Here is a listing. Reproduce it exactly.

******************************

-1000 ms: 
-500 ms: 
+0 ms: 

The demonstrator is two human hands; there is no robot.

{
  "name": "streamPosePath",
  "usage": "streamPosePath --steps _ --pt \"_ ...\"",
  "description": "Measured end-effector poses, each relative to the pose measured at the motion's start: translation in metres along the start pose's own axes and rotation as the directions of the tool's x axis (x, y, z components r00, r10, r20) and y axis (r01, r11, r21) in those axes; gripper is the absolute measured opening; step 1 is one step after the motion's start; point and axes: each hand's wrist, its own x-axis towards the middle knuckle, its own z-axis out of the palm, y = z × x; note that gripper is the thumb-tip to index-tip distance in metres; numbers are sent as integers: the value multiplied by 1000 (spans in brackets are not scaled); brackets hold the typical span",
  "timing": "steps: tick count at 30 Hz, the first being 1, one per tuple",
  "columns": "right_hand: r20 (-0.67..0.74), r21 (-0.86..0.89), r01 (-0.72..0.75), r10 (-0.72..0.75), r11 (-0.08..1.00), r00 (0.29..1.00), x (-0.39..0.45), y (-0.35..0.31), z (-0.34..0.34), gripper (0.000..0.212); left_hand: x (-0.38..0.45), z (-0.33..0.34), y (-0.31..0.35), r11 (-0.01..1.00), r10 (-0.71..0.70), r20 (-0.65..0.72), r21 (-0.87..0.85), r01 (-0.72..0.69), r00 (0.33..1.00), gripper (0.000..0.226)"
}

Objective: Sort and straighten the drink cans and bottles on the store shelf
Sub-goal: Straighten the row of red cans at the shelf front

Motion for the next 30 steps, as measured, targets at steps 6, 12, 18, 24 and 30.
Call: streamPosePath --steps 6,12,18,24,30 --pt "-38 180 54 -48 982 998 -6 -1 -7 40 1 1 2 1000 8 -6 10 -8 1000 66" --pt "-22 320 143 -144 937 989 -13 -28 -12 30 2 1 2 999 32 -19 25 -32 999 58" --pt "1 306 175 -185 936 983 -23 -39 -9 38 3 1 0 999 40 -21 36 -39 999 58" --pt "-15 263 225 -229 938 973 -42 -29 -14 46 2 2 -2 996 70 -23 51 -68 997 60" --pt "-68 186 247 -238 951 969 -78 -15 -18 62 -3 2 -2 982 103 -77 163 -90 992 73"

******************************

### ANSWER TO THIS TASK
-1000 ms: 
-500 ms: 
+0 ms: 

The demonstrator is two human hands; there is no robot.

{
  "name": "streamPosePath",
  "usage": "streamPosePath --steps _ --pt \"_ ...\"",
  "description": "Measured end-effector poses, each relative to the pose measured at the motion's start: translation in metres along the start pose's own axes and rotation as the directions of the tool's x axis (x, y, z components r00, r10, r20) and y axis (r01, r11, r21) in those axes; gripper is the absolute measured opening; step 1 is one step after the motion's start; point and axes: each hand's wrist, its own x-axis towards the middle knuckle, its own z-axis out of the palm, y = z × x; note that gripper is the thumb-tip to index-tip distance in metres; numbers are sent as integers: the value multiplied by 1000 (spans in brackets are not scaled); brackets hold the typical span",
  "timing": "steps: tick count at 30 Hz, the first being 1, one per tuple",
  "columns": "right_hand: r20 (-0.67..0.74), r21 (-0.86..0.89), r01 (-0.72..0.75), r10 (-0.72..0.75), r11 (-0.08..1.00), r00 (0.29..1.00), x (-0.39..0.45), y (-0.35..0.31), z (-0.34..0.34), gripper (0.000..0.212); left_hand: x (-0.38..0.45), z (-0.33..0.34), y (-0.31..0.35), r11 (-0.01..1.00), r10 (-0.71..0.70), r20 (-0.65..0.72), r21 (-0.87..0.85), r01 (-0.72..0.69), r00 (0.33..1.00), gripper (0.000..0.226)"
}

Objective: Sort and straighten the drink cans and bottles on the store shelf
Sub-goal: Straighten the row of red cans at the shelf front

Motion for the next 30 steps, as measured, targets at steps 6, 12, 18, 24 and 30.
Call: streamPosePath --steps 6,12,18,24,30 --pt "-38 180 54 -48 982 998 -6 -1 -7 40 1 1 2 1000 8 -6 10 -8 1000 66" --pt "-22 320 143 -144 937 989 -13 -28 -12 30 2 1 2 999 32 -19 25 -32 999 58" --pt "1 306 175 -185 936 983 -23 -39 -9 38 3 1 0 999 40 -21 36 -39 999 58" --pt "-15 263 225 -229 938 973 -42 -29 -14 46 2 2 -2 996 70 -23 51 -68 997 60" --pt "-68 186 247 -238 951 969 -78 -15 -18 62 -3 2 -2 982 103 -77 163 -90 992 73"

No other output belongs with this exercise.